Mounting Delta Lake to Microsoft Fabric & Microsoft OneLake

🛑

Column Mapping: Requires delta lake tables use column mapping mode NONE.

  1. Navigate to the Microsoft Fabric

  2. Navigate to your lakehouse, if you do not have one, create one.

  3. In your lakehouse, select the ellipses (…) next to Tables and then select "New shortcut".

  4. In the New shortcut screen, select your bucket provider. Normally this will be Azure Data Lake Storage Gen2 tile.

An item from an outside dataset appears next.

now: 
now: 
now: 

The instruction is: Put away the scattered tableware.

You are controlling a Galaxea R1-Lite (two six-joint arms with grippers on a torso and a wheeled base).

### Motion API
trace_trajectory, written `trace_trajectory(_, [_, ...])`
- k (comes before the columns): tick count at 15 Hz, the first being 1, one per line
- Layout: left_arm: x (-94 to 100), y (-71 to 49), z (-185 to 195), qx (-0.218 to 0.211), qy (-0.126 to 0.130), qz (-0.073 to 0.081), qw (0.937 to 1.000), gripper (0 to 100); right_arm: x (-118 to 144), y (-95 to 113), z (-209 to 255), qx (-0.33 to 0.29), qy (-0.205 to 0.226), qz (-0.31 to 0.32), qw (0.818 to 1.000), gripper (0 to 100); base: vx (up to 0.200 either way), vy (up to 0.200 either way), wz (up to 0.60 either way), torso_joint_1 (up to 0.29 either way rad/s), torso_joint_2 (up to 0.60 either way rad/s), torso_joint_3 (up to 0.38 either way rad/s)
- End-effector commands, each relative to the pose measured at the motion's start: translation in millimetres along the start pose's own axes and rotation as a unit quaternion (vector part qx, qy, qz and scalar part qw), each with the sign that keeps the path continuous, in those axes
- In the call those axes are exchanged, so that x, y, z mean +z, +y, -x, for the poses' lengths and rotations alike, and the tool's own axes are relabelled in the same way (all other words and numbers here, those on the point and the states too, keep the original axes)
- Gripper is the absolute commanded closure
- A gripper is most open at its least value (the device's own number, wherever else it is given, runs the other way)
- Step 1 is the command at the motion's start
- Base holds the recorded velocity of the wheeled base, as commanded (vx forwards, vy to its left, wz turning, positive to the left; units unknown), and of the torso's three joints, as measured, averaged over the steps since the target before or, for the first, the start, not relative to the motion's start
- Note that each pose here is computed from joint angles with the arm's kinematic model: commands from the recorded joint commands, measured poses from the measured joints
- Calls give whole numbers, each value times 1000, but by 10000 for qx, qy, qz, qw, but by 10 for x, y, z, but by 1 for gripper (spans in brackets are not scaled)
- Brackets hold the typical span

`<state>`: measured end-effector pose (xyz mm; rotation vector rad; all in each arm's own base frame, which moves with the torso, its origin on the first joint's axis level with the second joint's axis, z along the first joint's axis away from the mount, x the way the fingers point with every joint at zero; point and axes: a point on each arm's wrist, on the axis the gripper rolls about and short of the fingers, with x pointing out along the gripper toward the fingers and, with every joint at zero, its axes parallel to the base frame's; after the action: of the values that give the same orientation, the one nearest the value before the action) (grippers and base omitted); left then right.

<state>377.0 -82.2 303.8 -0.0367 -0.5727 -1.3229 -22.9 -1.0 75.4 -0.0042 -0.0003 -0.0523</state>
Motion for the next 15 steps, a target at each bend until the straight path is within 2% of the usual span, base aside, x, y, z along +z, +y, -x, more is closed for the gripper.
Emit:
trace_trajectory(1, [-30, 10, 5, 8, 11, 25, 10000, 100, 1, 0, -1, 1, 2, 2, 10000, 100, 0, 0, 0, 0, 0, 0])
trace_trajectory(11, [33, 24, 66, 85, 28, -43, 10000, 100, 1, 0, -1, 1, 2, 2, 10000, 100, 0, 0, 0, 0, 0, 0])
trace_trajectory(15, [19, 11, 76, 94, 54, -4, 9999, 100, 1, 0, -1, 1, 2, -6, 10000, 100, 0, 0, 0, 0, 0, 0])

  5. Connect to your bucket and select the path of the delta lake table '<configured_path>'/<table_nane>'

  1. After creating the shortcut, the shortcut should appears as a Delta table under Tables. It may appear as "Unidentified", this is a UI bug in Azure.
  2. To confirm the table is correctly mounted, select "SQL Analytics endpoint" from the drop down to the left of the "share" button, in the top right of the console
  3. The shortcut should correctly appear as a Delta table under Tables.
  4. [optional] Click the "New semantic model" button at the top of the page to setup the mounted table for use in Microsoft products like PowerBI.

🚩

Vector Support: Azure Fabric and Microsoft OneLake do not support Delta Lake vector columns. These columns will be omitted from any table you mount.